Whenever I think of expressing yourself, I think of one of two things. Madonna and breastfeeding. I know, I know. It’s an odd combination. When I began writing this post, it was truthfully the best way to describe what I wanted to talk about so maybe now I’ll think of three things. We’ll see!
I was talking to a friend the other day about Emma and how much she dances. I’m not talking about a little move here and there. She seriously bounces off the walls dancing when she hears music she likes. We have dance parties at our house regularly and she is always the last to leave. It wears me out. Truthfully, I’m not much of a dancer. I love the idea of dancing and have the desire to dance, I’m just not very good at it. Maybe one day Emma can teach me? Anyways, my friend was telling me about her daughter and how she lets her express who she is and finds an outlet to let her do so. For example, there are lots of routes Emma can go with when it comes to dancing. If I tell her, “don’t dance!” sure enough, she’ll go out and start dancing on a pole in hopes to prove that she can “do whatever she wants”. This is the last thing I want for her. I don’t want to stifle her and keep her from doing what she loves. I want to channel it in a positive light. I want to teach her that she can be herself in a way that Christ is able to shine through her life. In this scenario, everyone wins. Here are some things that we will be considering as Emma grows up and finds out who she is. I got these from Mark Driscoll and thought they applied greatly to her life and what we would do as parents and I wanted to share this with you as well!
Receive. This means what is happening is good and honors God. For example, if Emma is a dancer that is doing it to glorify God then it’s all good. It doesn’t mean she dances at a church. It can be almost anywhere as long as she honors Him with her body and mind. We can receive several things in life that Emma wants to do and recognize it’s benefit in not only her life, but how she honors God.
Reject. This means what she is doing is completely against God. There is nothing good about it and it needs to be removed from her life completely. At this point, we don’t have much to go on here with Emma. The main thing I can think of us is her selfish behavior at times. She gets in a “mine!” state of mind from time to time and there is nothing godly about this, nothing good that can come from it. We have to reject this attitude all together. After all, God gives us our personality and it’s permanent, not our attitude. Our attitude can always be changed to reflect Him.

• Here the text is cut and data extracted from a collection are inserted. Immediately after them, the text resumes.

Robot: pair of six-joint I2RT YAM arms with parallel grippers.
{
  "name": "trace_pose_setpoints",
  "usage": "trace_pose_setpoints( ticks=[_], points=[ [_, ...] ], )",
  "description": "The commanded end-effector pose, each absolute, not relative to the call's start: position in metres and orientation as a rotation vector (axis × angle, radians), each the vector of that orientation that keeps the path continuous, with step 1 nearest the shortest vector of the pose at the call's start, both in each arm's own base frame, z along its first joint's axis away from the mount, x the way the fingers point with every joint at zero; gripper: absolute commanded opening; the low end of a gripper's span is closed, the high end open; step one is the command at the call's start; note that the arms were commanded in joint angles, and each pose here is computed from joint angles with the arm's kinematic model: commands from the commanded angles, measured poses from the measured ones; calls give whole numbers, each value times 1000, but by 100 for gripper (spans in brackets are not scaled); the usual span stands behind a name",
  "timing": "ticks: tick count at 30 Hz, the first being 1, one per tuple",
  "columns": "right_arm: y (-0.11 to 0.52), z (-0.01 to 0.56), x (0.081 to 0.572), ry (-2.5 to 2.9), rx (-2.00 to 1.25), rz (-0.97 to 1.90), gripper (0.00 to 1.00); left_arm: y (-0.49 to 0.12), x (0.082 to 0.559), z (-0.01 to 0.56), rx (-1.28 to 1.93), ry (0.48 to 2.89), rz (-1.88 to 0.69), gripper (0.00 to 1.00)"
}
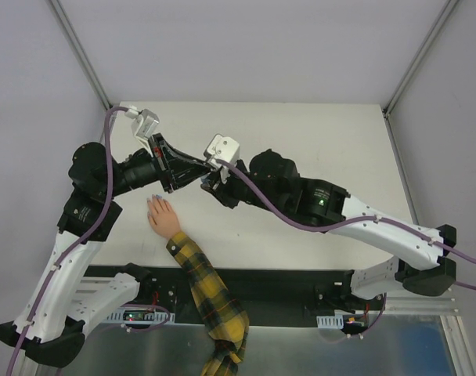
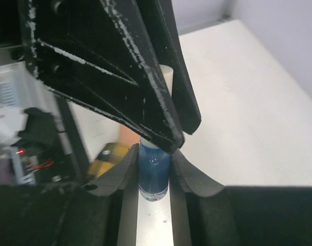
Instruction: Paint the nails
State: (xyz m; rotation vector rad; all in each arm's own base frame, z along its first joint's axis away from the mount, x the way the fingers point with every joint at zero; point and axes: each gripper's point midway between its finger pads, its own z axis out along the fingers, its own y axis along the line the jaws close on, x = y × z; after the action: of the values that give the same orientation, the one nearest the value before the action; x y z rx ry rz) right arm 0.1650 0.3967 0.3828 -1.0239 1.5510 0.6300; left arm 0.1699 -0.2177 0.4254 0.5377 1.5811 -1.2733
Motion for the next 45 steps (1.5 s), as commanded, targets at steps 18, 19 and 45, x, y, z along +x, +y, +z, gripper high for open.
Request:
trace_pose_setpoints(
  ticks=[18, 19, 45],
  points=[
    [356, 449, 41, 1028, -1385, 1645, 0, -217, 70, 461, 1076, 1204, -1465, 63],
    [357, 449, 46, 1055, -1366, 1617, 0, -217, 72, 461, 1061, 1210, -1459, 74],
    [379, 424, 171, 1439, -879, 695, 0, -212, 174, 440, 437, 1581, -1273, 51]
  ],
)
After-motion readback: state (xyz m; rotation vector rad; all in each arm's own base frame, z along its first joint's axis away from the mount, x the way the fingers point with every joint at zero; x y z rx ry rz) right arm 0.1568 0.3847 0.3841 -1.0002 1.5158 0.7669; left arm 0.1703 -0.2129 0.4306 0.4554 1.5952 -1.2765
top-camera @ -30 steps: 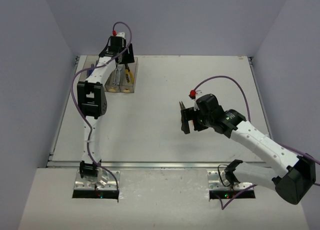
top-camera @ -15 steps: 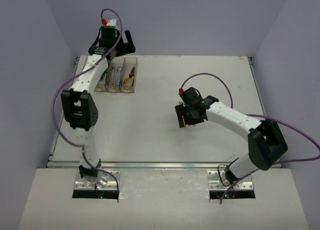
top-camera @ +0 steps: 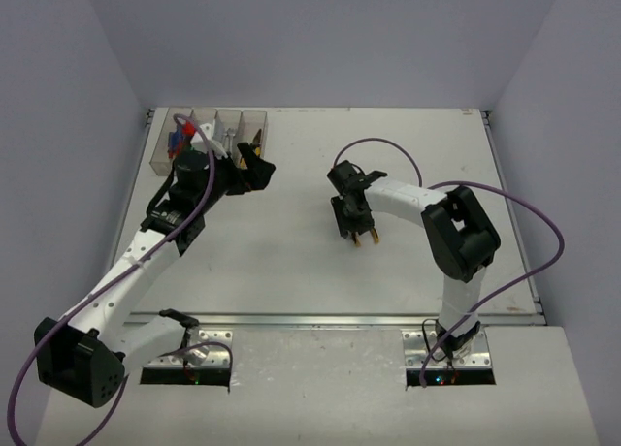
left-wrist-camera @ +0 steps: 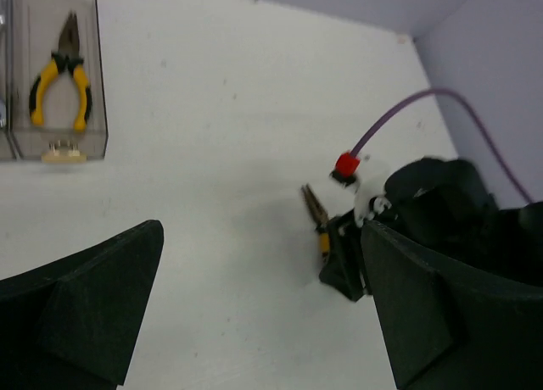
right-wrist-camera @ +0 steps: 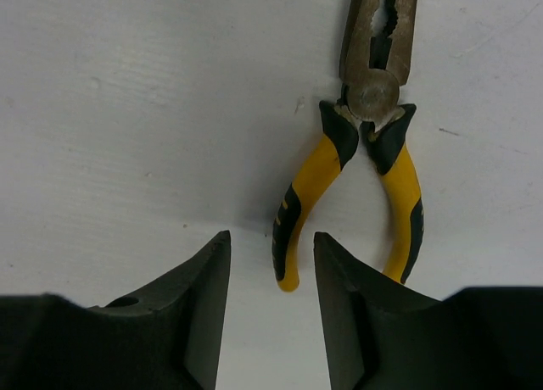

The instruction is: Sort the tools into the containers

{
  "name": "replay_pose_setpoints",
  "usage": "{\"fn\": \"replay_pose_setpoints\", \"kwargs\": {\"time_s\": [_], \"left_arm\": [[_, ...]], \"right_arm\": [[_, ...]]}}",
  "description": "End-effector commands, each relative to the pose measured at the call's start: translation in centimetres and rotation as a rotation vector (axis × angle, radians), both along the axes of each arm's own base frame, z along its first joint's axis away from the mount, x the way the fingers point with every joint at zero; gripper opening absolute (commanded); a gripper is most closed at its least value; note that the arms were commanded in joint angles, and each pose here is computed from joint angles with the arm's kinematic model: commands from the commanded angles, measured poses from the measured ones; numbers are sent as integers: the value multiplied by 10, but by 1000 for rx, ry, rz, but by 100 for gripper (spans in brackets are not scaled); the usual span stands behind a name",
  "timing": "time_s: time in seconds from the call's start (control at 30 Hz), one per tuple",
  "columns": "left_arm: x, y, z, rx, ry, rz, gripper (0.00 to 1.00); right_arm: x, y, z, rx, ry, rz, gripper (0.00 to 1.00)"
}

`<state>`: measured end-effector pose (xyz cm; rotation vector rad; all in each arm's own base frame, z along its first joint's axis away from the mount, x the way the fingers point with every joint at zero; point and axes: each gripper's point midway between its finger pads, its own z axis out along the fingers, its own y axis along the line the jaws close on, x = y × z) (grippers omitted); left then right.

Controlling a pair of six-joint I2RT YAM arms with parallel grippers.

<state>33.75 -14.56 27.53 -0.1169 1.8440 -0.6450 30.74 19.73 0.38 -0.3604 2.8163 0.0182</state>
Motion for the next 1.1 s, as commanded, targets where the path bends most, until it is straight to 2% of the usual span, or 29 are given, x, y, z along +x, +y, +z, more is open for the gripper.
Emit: {"fn": "replay_pose_setpoints", "kwargs": {"time_s": [0.0, 0.07, 0.17, 0.27, 0.3, 0.43, 0.6, 0.73, 0.9, 1.07], "left_arm": [[-18, 0, -23, 21, 41, -45, 100], [-27, 1, -25, 15, 39, -54, 100], [-36, -4, -31, -11, 46, -87, 100], [-42, -9, -36, -48, 60, -113, 100], [-42, -10, -37, -58, 60, -112, 100], [-44, -23, -47, -149, 84, -130, 100], [-46, -45, -62, -355, 99, -119, 100], [-56, -77, -68, -467, 115, -149, 100], [-50, -116, -64, -496, 117, -145, 100], [-43, -134, -51, -541, 80, -127, 98]], "right_arm": [[13, -3, -10, -9, -6, -22, 41], [9, -1, -19, 11, 15, -27, 38], [5, 2, -27, 27, 39, -25, 24], [3, 4, -25, 50, 34, -34, 0], [3, 4, -25, 51, 34, -34, 0], [-4, 24, 8, 221, -38, -15, 0], [-12, 52, 76, 481, -184, 51, 0], [-26, 62, 109, 606, -228, 100, 0], [-42, 76, 146, 715, -272, 177, 0], [-52, 84, 169, 757, -313, 230, 0]]}}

Redeem. This means that something is being used for bad but can be used for good. This can come back to my example from earlier about pole dancing. I can’t believe in my mind as a believer and especially as a parent that dancing like that brings any honor to God or to her own body. There is nothing good about using your body for anything other than glorifying God and this doesn’t cut it. This would even include other things as simple as how you dance with someone of the opposite sex at a high school dance. If your mind and body are not honoring God, then it’s wrong. Bottom line. However, dancing itself is not the sin. It’s the way it’s done. Dancing can be redeemed.
The great thing about these three things is they can be applied to all areas of our lives, I’m just choosing to use them with Emma. I would encourage you to use them with not only your kids, but with your entire life. It’s a great way to make sure what we’re doing is what we should be doing. I love finding stuff like this that makes my life as a parent, wife, and believer just a little bit easier. I hope you enjoyed it, too!
What are you doing to allow your kids to express themselves?